## [Goal of the exercise]
Pick out every line of the entries below where "asks" occurs, and copy those lines.

## [Available records]

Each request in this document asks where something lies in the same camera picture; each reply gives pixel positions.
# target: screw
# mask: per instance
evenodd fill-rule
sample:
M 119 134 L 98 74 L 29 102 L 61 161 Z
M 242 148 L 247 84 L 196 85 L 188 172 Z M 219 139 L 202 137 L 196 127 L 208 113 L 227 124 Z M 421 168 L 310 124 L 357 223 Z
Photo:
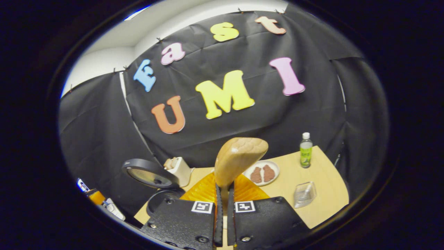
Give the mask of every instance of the screw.
M 249 242 L 251 240 L 251 237 L 245 236 L 241 239 L 242 242 Z
M 209 242 L 208 238 L 207 238 L 207 237 L 204 237 L 204 236 L 199 236 L 199 237 L 197 237 L 196 239 L 197 239 L 198 242 L 201 242 L 201 243 L 207 243 L 207 242 Z

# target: foam letter
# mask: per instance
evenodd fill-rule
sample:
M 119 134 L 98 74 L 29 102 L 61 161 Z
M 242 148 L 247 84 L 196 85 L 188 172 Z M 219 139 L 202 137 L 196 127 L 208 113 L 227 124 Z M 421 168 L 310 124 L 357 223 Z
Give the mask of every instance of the foam letter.
M 240 70 L 228 72 L 223 80 L 223 89 L 212 81 L 201 82 L 196 86 L 196 91 L 202 94 L 208 113 L 207 119 L 213 119 L 222 115 L 222 111 L 229 113 L 231 110 L 231 98 L 233 98 L 233 109 L 241 110 L 254 105 L 254 100 L 250 98 L 242 81 L 244 73 Z
M 165 115 L 165 104 L 159 104 L 155 106 L 151 113 L 154 114 L 159 125 L 160 130 L 167 134 L 177 133 L 185 127 L 185 117 L 183 115 L 182 108 L 179 104 L 180 96 L 171 97 L 166 104 L 170 105 L 173 109 L 174 115 L 176 116 L 176 123 L 170 124 L 168 122 L 167 116 Z
M 150 60 L 143 60 L 142 64 L 139 66 L 139 69 L 134 74 L 133 80 L 138 80 L 143 86 L 145 86 L 145 91 L 149 92 L 156 82 L 156 77 L 149 77 L 148 75 L 152 75 L 153 69 L 148 66 L 150 64 Z
M 297 80 L 290 63 L 291 59 L 288 57 L 280 57 L 270 61 L 270 65 L 277 69 L 282 78 L 282 82 L 284 83 L 284 90 L 282 92 L 286 96 L 301 93 L 305 90 L 305 86 Z
M 173 43 L 162 50 L 162 55 L 164 56 L 160 60 L 160 63 L 168 65 L 173 61 L 182 59 L 185 56 L 185 52 L 182 50 L 181 43 Z
M 219 42 L 231 40 L 239 36 L 239 31 L 233 28 L 233 24 L 227 22 L 213 25 L 210 31 Z
M 284 28 L 278 28 L 275 24 L 278 23 L 275 19 L 268 19 L 266 16 L 261 16 L 254 20 L 256 23 L 261 23 L 268 31 L 274 34 L 284 34 L 287 32 Z

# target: table
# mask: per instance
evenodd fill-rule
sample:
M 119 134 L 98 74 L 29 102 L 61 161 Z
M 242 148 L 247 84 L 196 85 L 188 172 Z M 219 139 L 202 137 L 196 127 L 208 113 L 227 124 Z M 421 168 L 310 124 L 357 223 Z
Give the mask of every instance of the table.
M 270 197 L 283 196 L 293 206 L 293 194 L 296 186 L 313 181 L 317 193 L 316 198 L 309 205 L 294 209 L 307 227 L 312 229 L 347 205 L 349 203 L 349 193 L 340 174 L 318 146 L 314 146 L 312 149 L 311 166 L 309 168 L 301 167 L 299 163 L 300 155 L 298 151 L 268 159 L 268 161 L 272 161 L 279 166 L 280 173 L 272 183 L 260 188 Z M 189 190 L 213 169 L 214 167 L 194 169 L 191 173 L 190 183 L 183 189 L 185 191 Z M 134 216 L 142 224 L 145 224 L 150 218 L 146 210 L 147 203 Z

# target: white plate
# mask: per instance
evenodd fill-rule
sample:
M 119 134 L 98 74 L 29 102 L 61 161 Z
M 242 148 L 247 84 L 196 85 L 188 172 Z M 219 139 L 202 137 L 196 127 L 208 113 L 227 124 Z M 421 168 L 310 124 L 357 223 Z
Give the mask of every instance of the white plate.
M 271 179 L 271 180 L 268 181 L 268 182 L 264 182 L 264 169 L 263 169 L 263 167 L 264 167 L 265 165 L 270 166 L 270 168 L 271 168 L 272 170 L 274 170 L 274 178 Z M 247 168 L 247 170 L 245 170 L 245 172 L 243 173 L 243 175 L 245 175 L 245 176 L 251 181 L 250 176 L 251 176 L 251 174 L 253 173 L 253 171 L 254 171 L 254 169 L 255 169 L 256 167 L 261 168 L 261 177 L 262 177 L 262 182 L 260 182 L 260 183 L 255 183 L 255 182 L 253 182 L 254 184 L 256 184 L 256 185 L 258 185 L 258 186 L 263 186 L 263 185 L 270 184 L 271 182 L 273 182 L 274 180 L 276 180 L 276 178 L 277 178 L 278 175 L 279 175 L 279 167 L 278 167 L 278 165 L 277 165 L 276 163 L 274 163 L 274 162 L 272 162 L 272 161 L 258 161 L 258 162 L 256 162 L 256 163 L 254 163 L 251 167 Z

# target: plastic bottle
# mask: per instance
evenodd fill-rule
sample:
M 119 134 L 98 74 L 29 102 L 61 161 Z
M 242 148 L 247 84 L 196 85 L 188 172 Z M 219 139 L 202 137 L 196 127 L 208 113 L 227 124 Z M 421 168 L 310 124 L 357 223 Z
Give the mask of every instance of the plastic bottle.
M 310 140 L 310 133 L 302 134 L 302 141 L 300 144 L 301 149 L 301 166 L 303 168 L 310 167 L 311 160 L 311 148 L 313 147 L 313 142 Z

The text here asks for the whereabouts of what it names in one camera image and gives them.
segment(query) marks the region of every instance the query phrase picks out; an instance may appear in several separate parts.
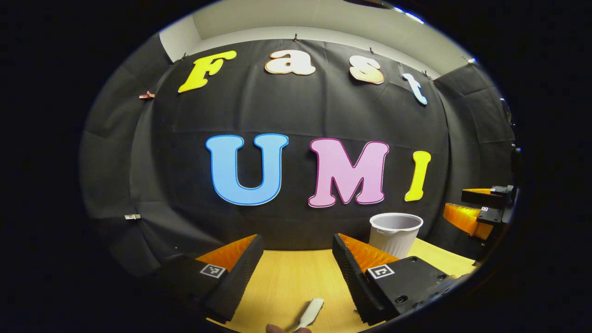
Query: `finger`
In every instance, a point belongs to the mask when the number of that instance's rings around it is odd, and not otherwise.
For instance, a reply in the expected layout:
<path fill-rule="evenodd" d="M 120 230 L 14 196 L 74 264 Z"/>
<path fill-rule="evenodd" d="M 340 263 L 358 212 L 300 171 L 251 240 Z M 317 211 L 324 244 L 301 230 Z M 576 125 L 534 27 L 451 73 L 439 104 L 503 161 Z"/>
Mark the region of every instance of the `finger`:
<path fill-rule="evenodd" d="M 286 332 L 278 326 L 267 324 L 267 326 L 265 327 L 265 333 L 286 333 Z"/>

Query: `ceiling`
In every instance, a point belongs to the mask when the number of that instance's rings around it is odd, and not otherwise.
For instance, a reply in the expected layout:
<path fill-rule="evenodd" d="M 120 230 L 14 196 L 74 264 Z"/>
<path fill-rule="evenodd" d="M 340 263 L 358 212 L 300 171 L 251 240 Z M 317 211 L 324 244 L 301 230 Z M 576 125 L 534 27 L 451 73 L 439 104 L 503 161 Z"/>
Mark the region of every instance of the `ceiling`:
<path fill-rule="evenodd" d="M 440 74 L 466 65 L 471 56 L 429 25 L 393 9 L 344 0 L 222 0 L 193 13 L 202 39 L 258 27 L 300 26 L 342 31 L 377 41 Z"/>

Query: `black fabric backdrop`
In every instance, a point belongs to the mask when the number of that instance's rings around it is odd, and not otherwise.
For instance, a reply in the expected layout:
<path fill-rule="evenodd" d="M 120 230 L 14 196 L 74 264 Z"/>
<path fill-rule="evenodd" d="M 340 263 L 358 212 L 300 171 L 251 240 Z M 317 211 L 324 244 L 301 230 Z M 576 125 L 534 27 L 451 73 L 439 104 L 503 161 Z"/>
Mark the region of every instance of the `black fabric backdrop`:
<path fill-rule="evenodd" d="M 269 54 L 284 49 L 307 52 L 316 71 L 308 76 L 267 73 Z M 177 92 L 195 59 L 229 50 L 237 52 L 236 58 L 225 60 L 206 86 Z M 352 55 L 376 59 L 385 82 L 353 79 Z M 141 275 L 178 253 L 207 252 L 254 233 L 263 235 L 266 249 L 330 248 L 336 232 L 368 241 L 368 219 L 383 212 L 421 216 L 419 238 L 476 255 L 480 242 L 441 218 L 443 203 L 459 203 L 462 188 L 508 184 L 512 139 L 497 90 L 476 65 L 432 82 L 416 69 L 366 50 L 308 40 L 248 41 L 169 64 L 158 36 L 130 56 L 99 94 L 82 141 L 89 215 L 129 272 Z M 402 73 L 420 82 L 428 105 L 416 101 Z M 156 98 L 139 100 L 148 89 Z M 282 151 L 281 191 L 260 206 L 224 201 L 212 185 L 205 141 L 223 134 L 244 138 L 239 180 L 256 187 L 262 180 L 261 154 L 253 138 L 261 133 L 289 137 Z M 366 142 L 389 144 L 384 201 L 343 204 L 333 187 L 334 206 L 310 207 L 317 158 L 309 143 L 320 137 L 340 139 L 353 163 Z M 405 202 L 412 154 L 419 150 L 432 155 L 424 196 Z M 125 214 L 142 219 L 125 220 Z"/>

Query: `hand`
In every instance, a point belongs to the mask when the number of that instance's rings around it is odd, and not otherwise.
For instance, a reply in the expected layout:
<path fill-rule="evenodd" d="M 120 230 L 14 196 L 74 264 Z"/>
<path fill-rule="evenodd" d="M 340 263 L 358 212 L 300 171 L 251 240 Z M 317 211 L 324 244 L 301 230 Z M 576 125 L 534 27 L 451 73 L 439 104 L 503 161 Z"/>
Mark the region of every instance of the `hand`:
<path fill-rule="evenodd" d="M 286 331 L 284 331 L 283 329 L 281 329 L 275 325 L 267 324 L 267 326 L 265 327 L 265 333 L 286 333 Z M 313 332 L 309 328 L 302 327 L 302 328 L 298 328 L 298 330 L 295 331 L 294 333 L 313 333 Z"/>

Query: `ceiling light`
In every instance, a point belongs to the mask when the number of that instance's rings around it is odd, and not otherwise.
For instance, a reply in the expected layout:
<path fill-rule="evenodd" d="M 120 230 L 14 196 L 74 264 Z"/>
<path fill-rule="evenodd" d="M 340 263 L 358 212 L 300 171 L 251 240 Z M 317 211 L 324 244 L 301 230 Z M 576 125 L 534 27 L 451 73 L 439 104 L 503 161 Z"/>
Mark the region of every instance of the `ceiling light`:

## [Exercise solution]
Each request in this document asks where something lies in the same camera picture; each reply gives pixel positions.
The text here asks for the whereabouts of what it names in one camera image and gives them.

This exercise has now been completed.